It’s human nature

Joey Garcia

I’ve had a series of heartbreaks with men. I’ve fallen for them only to learn that they are emotionally unavailable or cheaters … or mental cases. I finally met a man I really like. He treats me really well, but I’m secretly terrified that he will abandon me like the guys in my past, so I distance myself from him and start little fights. I almost cheated on him, too. I seem to be doing everything that was done to me instead of being happy that I have a good man. Please help! I don’t want to blow this relationship.

Give yourself credit, girlfriend! Awareness is the first action in the process of change, and you have taken that step. You’ve asked yourself the tough question that many people avoid: “What am I defending against?” and determined the answer is: “Being left by the man to whom I have entrusted my heart.” Calling abandonment out as the fear that bedevils you empowers your ability to release its hold. The next step is to engage in the spiritual practice of forgiveness.

In her profoundly insightful book, The Inward Arc: Healing in Psychotherapy and Spirituality, psychologist Frances Vaughan writes: “Letting go of defenses means forgiving oneself for past mistakes and present inadequacies. It also means forgiving others for not being what one thinks they should be. If to understand all is to forgive all, then lack of forgiveness implies inadequate understanding.”

It is important to realize that forgiveness is not blaming others for the way you are. Nor is it trying to force people to take responsibility or apologize for the harm you perceive they have done to you. Forgiveness is the understanding and acceptance of human nature. We all make mistakes. Often the words or actions that cause pain result because of our own or the other’s unhealed wounds from prior relationships. So when something inside you is activated, it’s an invitation to exorcize the ghosts of your past by seeing how you participated in creating the current experience and admitting at least three ways in which the past experience benefited you. For example, if your father left when you were a child and you never saw him again, you might have feared that you are unlovable. The process of becoming an adult includes confronting beliefs about yourself that are not true. If you failed to do this for yourself, you contributed to any problem resulting from false beliefs. Acknowledging things like, “I was really close to my older brother,” or “I learned to do things for myself faster than kids who had dads,” takes the charge out of the drama about your father’s exit. You begin to understand that his leaving was about his issues and inadequacies, not your own. So excavate your past and present, then extend yourself past your ego (we all have one) to forgive yourself and others. It will inspire the power in you to create the future you desire with your new man.

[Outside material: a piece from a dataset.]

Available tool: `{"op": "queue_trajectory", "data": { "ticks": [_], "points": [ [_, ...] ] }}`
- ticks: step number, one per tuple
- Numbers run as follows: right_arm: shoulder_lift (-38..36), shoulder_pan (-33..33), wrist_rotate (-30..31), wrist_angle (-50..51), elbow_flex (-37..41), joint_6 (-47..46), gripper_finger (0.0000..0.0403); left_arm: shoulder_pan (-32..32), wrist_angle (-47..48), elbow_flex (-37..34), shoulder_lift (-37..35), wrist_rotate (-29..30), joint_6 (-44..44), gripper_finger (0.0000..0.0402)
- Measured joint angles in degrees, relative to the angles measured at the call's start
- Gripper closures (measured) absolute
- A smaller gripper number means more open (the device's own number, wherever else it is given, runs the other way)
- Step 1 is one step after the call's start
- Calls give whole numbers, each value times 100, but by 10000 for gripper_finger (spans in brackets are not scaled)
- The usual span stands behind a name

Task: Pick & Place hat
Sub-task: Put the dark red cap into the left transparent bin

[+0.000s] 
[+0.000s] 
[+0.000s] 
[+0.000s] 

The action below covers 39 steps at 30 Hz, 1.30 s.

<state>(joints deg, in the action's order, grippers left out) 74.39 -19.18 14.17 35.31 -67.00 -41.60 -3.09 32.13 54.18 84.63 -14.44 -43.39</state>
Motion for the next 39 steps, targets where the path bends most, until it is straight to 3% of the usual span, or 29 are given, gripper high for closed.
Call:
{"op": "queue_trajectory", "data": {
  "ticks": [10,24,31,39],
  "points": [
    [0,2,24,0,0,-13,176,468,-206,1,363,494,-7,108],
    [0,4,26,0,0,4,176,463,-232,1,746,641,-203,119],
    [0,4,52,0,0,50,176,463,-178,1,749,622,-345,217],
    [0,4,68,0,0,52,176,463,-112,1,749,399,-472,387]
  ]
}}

I am not religious, but I consider myself to be very spiritual. Can you recommend a simple practice that I can do daily, despite having three children in diapers and a partner who has just started her own business?

I keep ear plugs and a timer in my purse so that if I have even 10 minutes, I can sit in my car in a parking lot with my eyes closed, earplugs in place and practice the deep abdominal breathing that is the entrance to many forms of meditation. You might also try keeping a happiness journal. Each night, record one sentence describing the moment that day when you were the happiest. Eventually you will know exactly how to decrease your stress by increasing your joy.

Meditation of the week
“The man of perfect virtue, seeking to establish himself, seeks to establish others,” said the Chinese sage Confucius. Look around you. Who needs your help to reach their dreams? Why haven’t you reached out to give them a hand?